■ ABOUT THIS EXERCISE ■
Pick out each line of the records in which the word "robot" appears.

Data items
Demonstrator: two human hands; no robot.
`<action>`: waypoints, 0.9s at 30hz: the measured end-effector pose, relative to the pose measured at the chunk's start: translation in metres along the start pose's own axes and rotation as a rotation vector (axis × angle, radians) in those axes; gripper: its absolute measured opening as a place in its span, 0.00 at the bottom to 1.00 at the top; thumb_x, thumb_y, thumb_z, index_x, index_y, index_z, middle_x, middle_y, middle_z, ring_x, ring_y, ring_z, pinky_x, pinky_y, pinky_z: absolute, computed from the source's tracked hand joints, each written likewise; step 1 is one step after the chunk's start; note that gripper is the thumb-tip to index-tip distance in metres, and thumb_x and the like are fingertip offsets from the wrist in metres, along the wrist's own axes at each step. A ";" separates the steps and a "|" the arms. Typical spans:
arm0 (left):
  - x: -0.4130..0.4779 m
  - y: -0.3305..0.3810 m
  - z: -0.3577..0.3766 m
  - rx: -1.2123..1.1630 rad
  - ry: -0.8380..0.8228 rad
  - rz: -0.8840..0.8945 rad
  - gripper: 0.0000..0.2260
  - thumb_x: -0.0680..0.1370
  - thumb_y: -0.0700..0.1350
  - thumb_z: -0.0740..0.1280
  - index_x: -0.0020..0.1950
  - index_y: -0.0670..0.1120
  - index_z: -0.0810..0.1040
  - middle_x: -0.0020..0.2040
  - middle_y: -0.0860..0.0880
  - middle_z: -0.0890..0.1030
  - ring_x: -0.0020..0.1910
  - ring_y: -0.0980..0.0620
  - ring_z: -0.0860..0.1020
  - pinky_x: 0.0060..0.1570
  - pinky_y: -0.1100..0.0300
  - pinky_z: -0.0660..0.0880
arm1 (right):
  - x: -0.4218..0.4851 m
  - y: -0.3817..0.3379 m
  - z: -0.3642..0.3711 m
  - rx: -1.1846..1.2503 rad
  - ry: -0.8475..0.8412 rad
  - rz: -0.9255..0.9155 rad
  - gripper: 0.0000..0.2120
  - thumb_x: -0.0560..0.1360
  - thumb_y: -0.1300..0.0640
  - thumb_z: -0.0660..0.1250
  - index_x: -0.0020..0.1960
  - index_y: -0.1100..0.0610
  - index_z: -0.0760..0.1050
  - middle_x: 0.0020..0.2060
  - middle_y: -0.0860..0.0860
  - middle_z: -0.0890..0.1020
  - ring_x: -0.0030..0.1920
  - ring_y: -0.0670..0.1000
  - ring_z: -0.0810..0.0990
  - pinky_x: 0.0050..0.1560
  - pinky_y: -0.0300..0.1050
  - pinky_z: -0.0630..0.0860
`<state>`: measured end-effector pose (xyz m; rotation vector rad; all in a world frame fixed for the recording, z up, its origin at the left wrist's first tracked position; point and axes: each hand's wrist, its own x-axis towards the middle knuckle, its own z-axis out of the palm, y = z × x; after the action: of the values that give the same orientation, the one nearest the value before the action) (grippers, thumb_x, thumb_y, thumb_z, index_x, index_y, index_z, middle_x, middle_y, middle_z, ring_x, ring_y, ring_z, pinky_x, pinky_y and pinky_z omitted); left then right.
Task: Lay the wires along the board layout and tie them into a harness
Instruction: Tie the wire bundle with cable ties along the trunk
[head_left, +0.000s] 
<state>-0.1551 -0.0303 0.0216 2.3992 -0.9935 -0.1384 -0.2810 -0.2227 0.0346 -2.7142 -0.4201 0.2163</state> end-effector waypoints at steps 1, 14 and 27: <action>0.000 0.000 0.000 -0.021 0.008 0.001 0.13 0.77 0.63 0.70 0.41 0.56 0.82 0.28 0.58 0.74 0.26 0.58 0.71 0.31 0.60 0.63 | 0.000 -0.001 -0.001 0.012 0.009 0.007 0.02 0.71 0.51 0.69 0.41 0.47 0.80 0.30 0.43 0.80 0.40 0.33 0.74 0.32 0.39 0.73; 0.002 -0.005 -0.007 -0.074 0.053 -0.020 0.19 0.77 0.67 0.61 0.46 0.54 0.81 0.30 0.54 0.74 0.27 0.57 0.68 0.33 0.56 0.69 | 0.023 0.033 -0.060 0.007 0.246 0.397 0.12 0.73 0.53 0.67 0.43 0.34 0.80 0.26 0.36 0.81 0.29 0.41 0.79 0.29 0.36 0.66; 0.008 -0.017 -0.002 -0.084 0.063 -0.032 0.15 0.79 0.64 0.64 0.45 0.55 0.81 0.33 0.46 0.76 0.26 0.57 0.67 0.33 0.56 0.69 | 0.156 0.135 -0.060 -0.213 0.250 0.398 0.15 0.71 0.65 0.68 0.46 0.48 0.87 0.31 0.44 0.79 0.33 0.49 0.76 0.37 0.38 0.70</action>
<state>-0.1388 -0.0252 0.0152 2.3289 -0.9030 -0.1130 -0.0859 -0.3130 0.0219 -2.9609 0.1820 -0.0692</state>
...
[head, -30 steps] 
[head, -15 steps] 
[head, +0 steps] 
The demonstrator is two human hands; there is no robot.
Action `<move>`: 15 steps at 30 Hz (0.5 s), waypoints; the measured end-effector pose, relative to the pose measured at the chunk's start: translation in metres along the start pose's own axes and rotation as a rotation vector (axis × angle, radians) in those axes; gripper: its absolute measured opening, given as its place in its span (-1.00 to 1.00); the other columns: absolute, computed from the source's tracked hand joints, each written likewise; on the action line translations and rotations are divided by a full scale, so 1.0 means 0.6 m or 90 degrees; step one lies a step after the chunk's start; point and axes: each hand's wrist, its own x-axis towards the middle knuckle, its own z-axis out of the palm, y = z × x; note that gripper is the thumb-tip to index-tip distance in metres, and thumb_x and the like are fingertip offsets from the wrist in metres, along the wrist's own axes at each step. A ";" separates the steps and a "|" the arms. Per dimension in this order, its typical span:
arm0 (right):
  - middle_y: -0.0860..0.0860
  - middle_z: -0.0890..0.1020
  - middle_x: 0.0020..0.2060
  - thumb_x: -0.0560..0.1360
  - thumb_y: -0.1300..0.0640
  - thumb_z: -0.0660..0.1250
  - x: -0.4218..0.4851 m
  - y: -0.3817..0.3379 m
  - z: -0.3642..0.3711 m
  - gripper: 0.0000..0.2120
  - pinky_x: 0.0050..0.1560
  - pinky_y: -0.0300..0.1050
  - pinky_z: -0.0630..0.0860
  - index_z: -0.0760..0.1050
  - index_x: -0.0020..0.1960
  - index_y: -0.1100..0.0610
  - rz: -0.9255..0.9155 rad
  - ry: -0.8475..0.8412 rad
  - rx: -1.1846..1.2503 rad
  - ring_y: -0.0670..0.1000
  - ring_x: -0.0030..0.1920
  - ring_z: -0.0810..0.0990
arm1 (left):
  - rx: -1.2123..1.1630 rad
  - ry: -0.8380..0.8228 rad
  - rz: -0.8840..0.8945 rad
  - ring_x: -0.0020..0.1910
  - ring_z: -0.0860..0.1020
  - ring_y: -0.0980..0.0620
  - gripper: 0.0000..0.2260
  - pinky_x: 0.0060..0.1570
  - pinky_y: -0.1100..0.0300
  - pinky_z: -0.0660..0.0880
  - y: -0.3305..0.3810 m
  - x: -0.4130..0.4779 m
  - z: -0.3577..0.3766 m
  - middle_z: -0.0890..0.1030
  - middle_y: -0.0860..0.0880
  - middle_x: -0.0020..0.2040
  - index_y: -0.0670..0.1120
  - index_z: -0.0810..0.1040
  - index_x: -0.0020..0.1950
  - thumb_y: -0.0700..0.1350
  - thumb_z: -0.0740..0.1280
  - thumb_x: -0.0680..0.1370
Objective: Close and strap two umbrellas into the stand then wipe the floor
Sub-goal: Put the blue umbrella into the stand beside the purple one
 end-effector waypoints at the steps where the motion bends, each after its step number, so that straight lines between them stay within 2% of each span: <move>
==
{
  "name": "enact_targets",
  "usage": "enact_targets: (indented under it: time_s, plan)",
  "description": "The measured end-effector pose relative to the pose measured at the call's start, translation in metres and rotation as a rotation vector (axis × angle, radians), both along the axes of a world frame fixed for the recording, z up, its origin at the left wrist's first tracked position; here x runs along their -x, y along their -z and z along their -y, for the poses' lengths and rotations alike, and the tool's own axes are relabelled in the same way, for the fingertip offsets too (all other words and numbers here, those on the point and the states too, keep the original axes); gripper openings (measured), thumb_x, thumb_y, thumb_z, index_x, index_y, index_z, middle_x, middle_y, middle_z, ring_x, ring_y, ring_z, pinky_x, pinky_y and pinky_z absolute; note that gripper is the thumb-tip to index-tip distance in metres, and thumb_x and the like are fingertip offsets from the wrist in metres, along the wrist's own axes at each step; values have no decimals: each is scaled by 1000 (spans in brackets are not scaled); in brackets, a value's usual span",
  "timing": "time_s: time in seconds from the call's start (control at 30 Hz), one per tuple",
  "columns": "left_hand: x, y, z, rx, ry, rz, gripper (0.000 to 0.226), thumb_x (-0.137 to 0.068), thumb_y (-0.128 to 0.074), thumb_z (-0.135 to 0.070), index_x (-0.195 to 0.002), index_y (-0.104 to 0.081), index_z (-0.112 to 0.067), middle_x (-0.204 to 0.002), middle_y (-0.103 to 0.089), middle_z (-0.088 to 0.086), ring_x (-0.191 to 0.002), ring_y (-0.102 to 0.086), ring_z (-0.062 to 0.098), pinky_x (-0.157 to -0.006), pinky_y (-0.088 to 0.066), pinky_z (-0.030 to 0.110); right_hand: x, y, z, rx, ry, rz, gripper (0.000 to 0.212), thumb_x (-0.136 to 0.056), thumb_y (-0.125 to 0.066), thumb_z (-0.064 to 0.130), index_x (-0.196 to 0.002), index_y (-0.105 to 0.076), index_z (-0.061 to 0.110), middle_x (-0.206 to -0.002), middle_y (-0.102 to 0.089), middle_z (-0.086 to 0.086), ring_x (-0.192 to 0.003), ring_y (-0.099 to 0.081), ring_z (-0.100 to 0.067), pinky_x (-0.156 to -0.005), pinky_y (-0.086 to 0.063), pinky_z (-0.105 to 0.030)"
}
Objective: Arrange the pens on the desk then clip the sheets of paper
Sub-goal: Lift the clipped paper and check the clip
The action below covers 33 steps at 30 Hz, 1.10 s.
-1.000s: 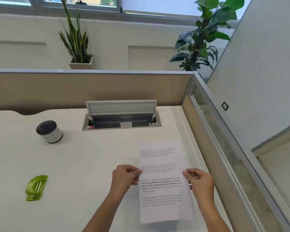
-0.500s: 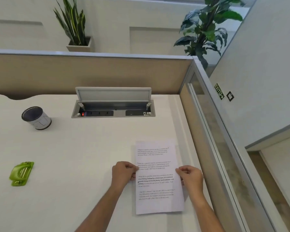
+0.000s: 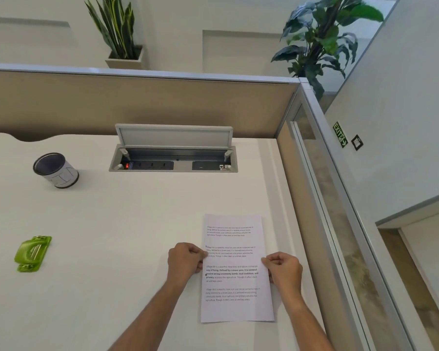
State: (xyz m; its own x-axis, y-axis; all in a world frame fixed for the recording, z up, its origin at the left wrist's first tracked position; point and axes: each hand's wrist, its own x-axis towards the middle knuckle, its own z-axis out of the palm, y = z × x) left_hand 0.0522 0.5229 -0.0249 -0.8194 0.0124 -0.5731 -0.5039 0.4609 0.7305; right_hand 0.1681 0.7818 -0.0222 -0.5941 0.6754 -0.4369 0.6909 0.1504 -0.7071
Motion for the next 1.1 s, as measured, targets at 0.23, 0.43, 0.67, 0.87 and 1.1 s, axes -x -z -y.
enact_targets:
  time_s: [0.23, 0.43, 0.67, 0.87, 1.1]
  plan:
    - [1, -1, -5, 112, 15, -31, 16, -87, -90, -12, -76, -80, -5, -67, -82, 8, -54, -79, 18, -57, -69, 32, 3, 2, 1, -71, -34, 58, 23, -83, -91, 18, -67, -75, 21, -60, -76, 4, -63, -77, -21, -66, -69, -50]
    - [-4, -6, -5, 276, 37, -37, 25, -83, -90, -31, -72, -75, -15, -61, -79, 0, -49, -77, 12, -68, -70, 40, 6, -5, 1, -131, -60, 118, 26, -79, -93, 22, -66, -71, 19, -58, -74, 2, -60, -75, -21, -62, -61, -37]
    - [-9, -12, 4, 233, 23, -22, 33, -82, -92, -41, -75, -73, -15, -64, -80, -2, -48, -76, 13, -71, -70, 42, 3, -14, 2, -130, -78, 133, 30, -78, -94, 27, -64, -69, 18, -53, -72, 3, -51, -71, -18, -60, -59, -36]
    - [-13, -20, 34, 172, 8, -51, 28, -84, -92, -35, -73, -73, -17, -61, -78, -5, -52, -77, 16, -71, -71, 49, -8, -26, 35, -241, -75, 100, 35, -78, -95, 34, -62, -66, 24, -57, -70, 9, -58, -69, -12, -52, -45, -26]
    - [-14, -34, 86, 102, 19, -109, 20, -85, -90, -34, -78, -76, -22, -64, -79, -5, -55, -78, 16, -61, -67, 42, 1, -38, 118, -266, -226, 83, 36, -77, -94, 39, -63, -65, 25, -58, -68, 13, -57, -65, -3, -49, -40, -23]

■ RESPONSE TO THIS TASK ■
Demonstrator: two human hands; no robot.
The demonstrator is two human hands; there is no robot.

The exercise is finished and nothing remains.